Politiquement, reconnaître engage la responsabilité morale et financière de l’Etat : réparations, restitutions et politiques de réparation exigeraient des arbitrages budgétaires et une exposition électorale sensible, surtout dans des contextes où le nationalisme est fort.
Diplomatiquement, les anciennes puissances craignent de fragiliser les relations avec d’anciens territoires colonisés ou d’alimenter des tensions régionales.

Au plan mémoriel, l’aveu transforme le récit national il implique révision des
programmes scolaires, commémorations officielles et acceptation d’une image
historique entachée. En réalité, beaucoup d’Etats préfèrent des gestes symboliques (excuses partielles, fond de développement, restitutions culturelles) plutôt qu’une qualification pénale. Enfin, l’absence d’un consensus international clair sur les mécanismes de réparation et de responsabilité rend la démarche politiquement risquée et juridiquement complexe.

Dans de nombreuses anciennes colonies, notamment dans les Caraïbes et en Afrique, cette question est loin d’être théorique. Elle est perçue comme directement liée aux inégalités actuelles.

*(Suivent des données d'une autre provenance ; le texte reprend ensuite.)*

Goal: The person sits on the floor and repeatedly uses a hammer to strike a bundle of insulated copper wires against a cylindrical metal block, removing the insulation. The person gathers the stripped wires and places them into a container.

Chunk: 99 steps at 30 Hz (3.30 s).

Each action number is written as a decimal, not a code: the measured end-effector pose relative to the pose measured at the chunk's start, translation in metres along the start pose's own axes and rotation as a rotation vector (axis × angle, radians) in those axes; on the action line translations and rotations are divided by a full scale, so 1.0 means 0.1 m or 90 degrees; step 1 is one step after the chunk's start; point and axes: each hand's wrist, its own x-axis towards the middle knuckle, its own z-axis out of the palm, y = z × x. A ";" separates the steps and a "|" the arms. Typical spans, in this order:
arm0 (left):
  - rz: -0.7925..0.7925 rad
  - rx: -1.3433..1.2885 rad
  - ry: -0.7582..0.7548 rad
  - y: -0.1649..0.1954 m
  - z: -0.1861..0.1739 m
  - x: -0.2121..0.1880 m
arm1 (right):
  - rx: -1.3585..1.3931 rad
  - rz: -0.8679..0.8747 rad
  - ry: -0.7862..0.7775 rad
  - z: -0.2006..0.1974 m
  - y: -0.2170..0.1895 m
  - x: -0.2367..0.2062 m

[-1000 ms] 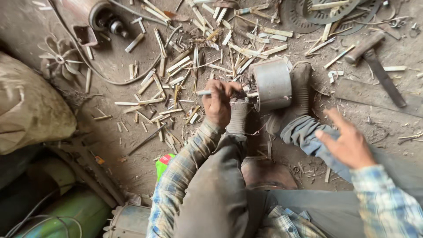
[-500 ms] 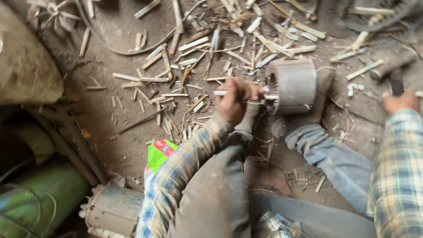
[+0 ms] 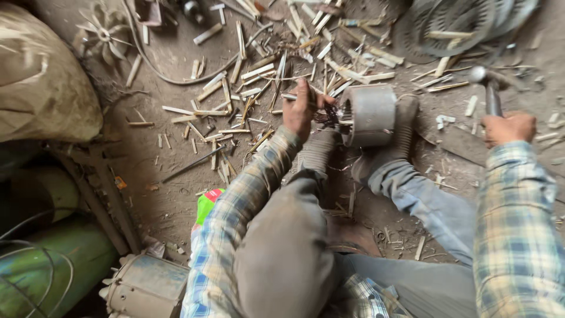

Des pays comme Haïti illustrent cette continuité historique : après son indépendance, la jeune nation a dû verser une lourde indemnité à la France, freinant durablement son développement. Aujourd’hui encore, des organisations régionales comme la Caribbean community (CARICOM) réclament des réparations sous forme de programmes de développement, d’annulation de dettes ou de coopération renforcée.
Face à ces revendications, plusieurs arguments sont avancés par les Etats réticents, le premier concerne la difficulté d’appliquer rétroactivement des concepts juridiques modernes à des faits anciens. La notion de crime contre l’humanité s’est en effet imposée après la seconde guerre mondiale, notamment lors des procès de Nuremberg. Certains estiment donc que son application à des périodes antérieures pose un problème de droit. Un autre argument repose sur la question de la responsabilité. Les gouvernements actuels soulignent que les citoyens d’aujourd’hui ne sont pas les auteurs des crimes passés. Dès lors, leur faire supporter le coût de réparations serait perçu comme injuste. A cela s’ajoute la crainte de divisions sociales, dans des sociétés déjà traversées par des tensions liées à l’histoire, à l’identité et aux inégalités.

Entre ces positions, certains pays ont tenté de trouver une voie intermédiaire. Les pays-Bas, par exemple, ont présenté des excuses officielles pour leur rôle dans l’esclavage et mis en place des fonds destinés à financer des projets éducatifs et mémoriels. Ce type d’approche illustre une tendance croissante : reconnaître sans nécessairement indemniser directement.
En réalité, le débat dépasse largement la seule question financière. Il touche à la manière dont les sociétés se confrontent à leur passé et envisagent leur avenir. Faut-il réparer, reconnaître ou simplement se souvenir ? La réponse varie selon les contextes historiques, politiques et culturels. En effet, pour avancer, les spécialistes recommandent commissions de vérités indépendantes, réparations ciblées, réforme des programmes éducatifs et dialogue multilatéral encadrant juridiquement la reconnaissance.
Ce qui est certain en revanche, c’est que ce débat est loin d’être clos. A mesure que les revendications se structurent et que les recherches historiques progressent, la question de la reconnaissance et des réparations liées à l’esclavage continuera d’occuper une place centrale dans les discussions internationales.